When No doesn’t really mean No

In the Orwellian world of the European Union, no does not really mean no, a treaty pronounced dead by popular vote is still alive and the bloc’s parliament rejects the popular vote as undemocratic.

Ireland may have rejected the Lisbon treaty, which requires the approval of all 27 member states to become law, but the EU’s leaders have vowed to press ahead with ratification.

Perhaps most baffling of all is the European parliament’s reaction. The speaker of the people’s elected assembly, Hans-Gert Pottering, said: “It is of course a great disappointment for all those who wanted to achieve greater democracy, greater political effectiveness and greater clarity and transparency in decision-making in the European Union that the majority of the Irish could not be convinced of the need for these reforms of the European Union.”

I’ll let you read that again. Yes, these citizens were wrong. Through exercising their democratic right to vote they have delivered a blow to democracy. What Pottering really means, and he has a point, is they have delivered a blow to the expansion of the powers of the parliament. It was the biggest potential winner of this reform.

At the moment around two-thirds of legislation has to win the approval of parliament. Under the treaty it would get new powers over farm policy, trade, justice and other areas. This could be a good thing but the problem is that too often the 785 MEPs, unheralded in their own countries and dependent on party patronage for their seats, get captured by special interests.

Parliament’s agriculture committee features more farmers than a barn dance. Trade debates tend to be dominated by members briefed by NGOs. Things are improving slowly, with the parliament fighting stirring battles on civil liberties issues and holding member states to their promises on environment and energy. Yet they will not improve fast as long as the people do not care. The next elections in 2009 could see turnout across the bloc fall below 50 per cent.

The assembly, which has already adopted the trappings of the dead constitution such as playing the Ode to Joy to visiting heads of state, threw its usual fit of pique when meeting on Monday in Strasbourg. It was “inconceivable” that the EU could expand further without reform, it said. In other words, what was good enough for those who got in early is not good enough for the latecomers: blackmail.
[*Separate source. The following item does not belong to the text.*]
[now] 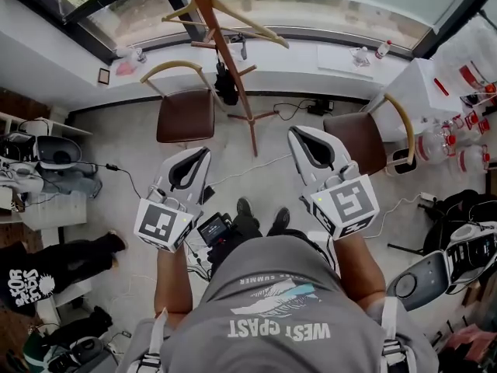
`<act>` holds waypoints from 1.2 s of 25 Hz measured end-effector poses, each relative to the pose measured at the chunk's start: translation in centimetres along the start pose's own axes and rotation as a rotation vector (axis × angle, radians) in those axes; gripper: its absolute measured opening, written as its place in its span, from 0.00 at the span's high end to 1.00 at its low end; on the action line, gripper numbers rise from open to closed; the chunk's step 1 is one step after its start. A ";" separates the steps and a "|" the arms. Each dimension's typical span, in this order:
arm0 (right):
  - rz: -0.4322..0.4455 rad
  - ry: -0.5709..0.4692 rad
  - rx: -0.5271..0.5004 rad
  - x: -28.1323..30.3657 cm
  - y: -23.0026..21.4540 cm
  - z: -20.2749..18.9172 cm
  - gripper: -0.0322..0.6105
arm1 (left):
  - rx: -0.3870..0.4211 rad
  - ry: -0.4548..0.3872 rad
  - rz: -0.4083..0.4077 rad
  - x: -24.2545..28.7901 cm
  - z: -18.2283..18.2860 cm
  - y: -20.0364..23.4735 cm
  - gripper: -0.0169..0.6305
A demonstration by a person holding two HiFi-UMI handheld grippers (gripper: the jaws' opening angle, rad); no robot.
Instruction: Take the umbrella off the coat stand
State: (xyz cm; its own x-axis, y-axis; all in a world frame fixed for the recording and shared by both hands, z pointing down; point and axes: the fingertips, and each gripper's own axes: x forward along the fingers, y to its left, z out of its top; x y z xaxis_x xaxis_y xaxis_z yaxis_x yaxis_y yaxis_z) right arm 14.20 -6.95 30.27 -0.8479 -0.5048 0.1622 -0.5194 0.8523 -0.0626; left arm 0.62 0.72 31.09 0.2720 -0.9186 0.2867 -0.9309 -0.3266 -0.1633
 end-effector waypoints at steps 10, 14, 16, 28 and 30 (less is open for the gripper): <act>-0.070 0.027 -0.006 3.1 -1.1 0.5 0.95 | 0.013 -0.045 -0.098 4.5 0.5 3.9 0.97; -0.105 0.036 -0.014 4.9 -1.9 1.5 0.95 | 0.015 -0.066 -0.136 6.8 1.4 6.1 0.97; -0.120 0.044 -0.014 5.8 -2.3 1.7 0.95 | 0.011 -0.073 -0.154 7.8 1.6 7.1 0.97; -0.176 0.078 -0.024 13.1 -1.7 2.2 0.95 | -0.023 -0.098 -0.202 10.5 -0.3 14.8 0.97; -0.181 0.084 -0.026 14.4 -1.5 2.4 0.95 | -0.030 -0.101 -0.207 10.7 -0.6 16.0 0.97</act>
State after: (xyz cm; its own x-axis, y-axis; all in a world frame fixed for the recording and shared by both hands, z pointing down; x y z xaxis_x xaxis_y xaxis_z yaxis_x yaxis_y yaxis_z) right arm 2.56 -15.81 30.37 -0.7286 -0.6375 0.2504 -0.6584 0.7527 0.0006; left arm -11.50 -14.18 32.16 0.4793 -0.8509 0.2152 -0.8592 -0.5049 -0.0825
Paul Van Buitenen, the whistleblowing auditor whose revelations of corruption and nepotism brought down the commission in 1999 and who is now an MEP, sums up the dilemma well.
 
The EU has become frozen in transition from national states to a supranational system. National parliaments now mostly implement rules decided in Brussels yet they are where most citizens believe power lies and where most media attention is focused. The Brussels institutions make most of the laws but nobody pays them much attention.

 “We cannot continue with this halfway house. Either we move forward to having a proper European parliament with real powers to hold the executive to account. Or we return power to national parliaments and continue as separate nation states,” he told me recently.

The Irish seem to have opted for the latter. Pottering has not: “We must now calmly reflect on how to proceed. The reform of the European Union is important for citizens, for democracy and transparency.  Therefore I hope that it will be possible to find a solution so that reforms can come into force by the time of the European elections in June 2009,” he said.

Let’s have a vote on it.

Talking of votes, the house will vote on Wednesday on whether to approve Jacques Barrot’s move from transport to justice commissioner and Antonio Tajani of Italy as his replacement.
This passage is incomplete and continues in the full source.